I have been a rather harsh critic of Indian English-language media but I was pleased to see Mr Karan Thapar with good research systematically expose the other day the nonsense being purveyed by Mr Nandan Nilekani about the idea of branding each of a billion Indians with a government number. This is not Auschwitz.   Nor can India create an American-style Social Security Administration.  Mr Nilekani seems not to have the faintest idea about India’s poor and destitute, else he would not have made a statement like “We need one single, non-duplicate way of identifying a person and we need a mechanism by which we can authenticate that online anywhere because that can have huge benefits and impact on public services and also on making the poor more inclusive in what is happening in India today.”  (italics added)
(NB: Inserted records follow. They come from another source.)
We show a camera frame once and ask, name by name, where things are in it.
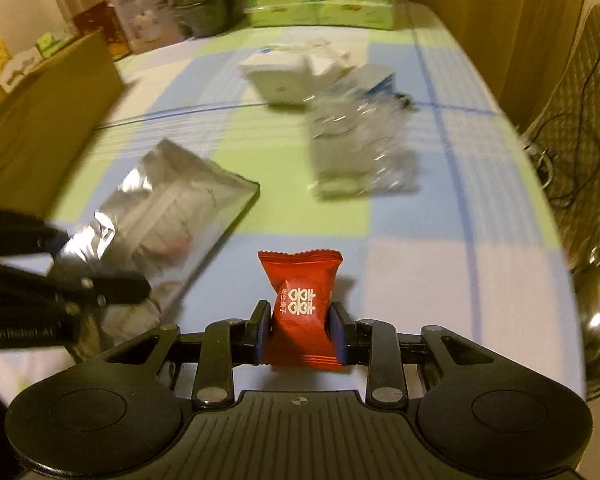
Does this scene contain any small white box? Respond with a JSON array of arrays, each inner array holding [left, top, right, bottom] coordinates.
[[300, 41, 357, 79]]

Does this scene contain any large cardboard box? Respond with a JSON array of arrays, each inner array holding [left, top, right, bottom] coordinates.
[[0, 27, 127, 197]]

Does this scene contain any red box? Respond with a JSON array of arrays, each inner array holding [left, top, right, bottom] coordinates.
[[77, 0, 132, 64]]

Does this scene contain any red candy packet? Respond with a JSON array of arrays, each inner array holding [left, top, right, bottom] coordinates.
[[258, 249, 346, 372]]

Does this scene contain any quilted chair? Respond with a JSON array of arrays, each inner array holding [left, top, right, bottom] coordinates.
[[522, 2, 600, 402]]

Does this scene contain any green tissue pack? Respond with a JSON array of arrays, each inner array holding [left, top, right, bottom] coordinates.
[[242, 0, 399, 32]]

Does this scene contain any white shaped card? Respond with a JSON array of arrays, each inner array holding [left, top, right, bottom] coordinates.
[[0, 47, 47, 94]]

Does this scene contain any silver foil bag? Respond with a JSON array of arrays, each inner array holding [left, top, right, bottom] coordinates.
[[55, 139, 262, 361]]

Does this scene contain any white printed box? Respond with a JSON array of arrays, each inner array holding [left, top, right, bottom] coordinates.
[[105, 0, 186, 54]]

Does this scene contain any small green tissue box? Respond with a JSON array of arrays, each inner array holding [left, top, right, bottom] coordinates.
[[35, 32, 77, 59]]

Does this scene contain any white square device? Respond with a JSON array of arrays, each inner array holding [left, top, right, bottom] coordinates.
[[239, 50, 315, 107]]

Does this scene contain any thin black cable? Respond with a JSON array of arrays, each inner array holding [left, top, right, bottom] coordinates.
[[527, 0, 600, 208]]

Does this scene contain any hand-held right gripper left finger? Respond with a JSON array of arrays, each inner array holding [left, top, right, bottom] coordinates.
[[100, 301, 272, 411]]

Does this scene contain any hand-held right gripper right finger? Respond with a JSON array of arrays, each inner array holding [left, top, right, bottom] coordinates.
[[329, 303, 500, 411]]

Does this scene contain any clear plastic bag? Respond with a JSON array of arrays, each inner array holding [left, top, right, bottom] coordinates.
[[302, 67, 422, 202]]

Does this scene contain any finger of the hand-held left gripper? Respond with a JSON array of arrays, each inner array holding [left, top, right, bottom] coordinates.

What does he plan to do?  Haul away the hundreds of thousands of  homeless from the streets  and  flyovers of our major cities and start interrogating, measuring, photographing and fingerprinting them against their will?  On what ploy?  That without the number  he will give them they will not be able to continue to live and do what they have been doing for half a generation?  Or that they will get a delicious hot meal from the Taj or Oberoi if they cooperate?  And what about rural India?  Does he plan to make an aerial survey of India’s rural landscapes by helicopter to find whom he can catch to interrogate and fingerprint? It will be grotesquely amusing to see his cohorts try to identify and then haul away India’s poor from their normal activities — he and his friends will likely come to grief trying to do so!  Guaranteed.  And the people will cheer because they know fakery when they see it.

Mr Nilekani needs to ask his economist-friends to teach him about asymmetric information, incentive-compatiblity theory etc.  There have been several  Bank of Sweden prizes given to economists for this material, beginning with FA Hayek in 1974 or even earlier.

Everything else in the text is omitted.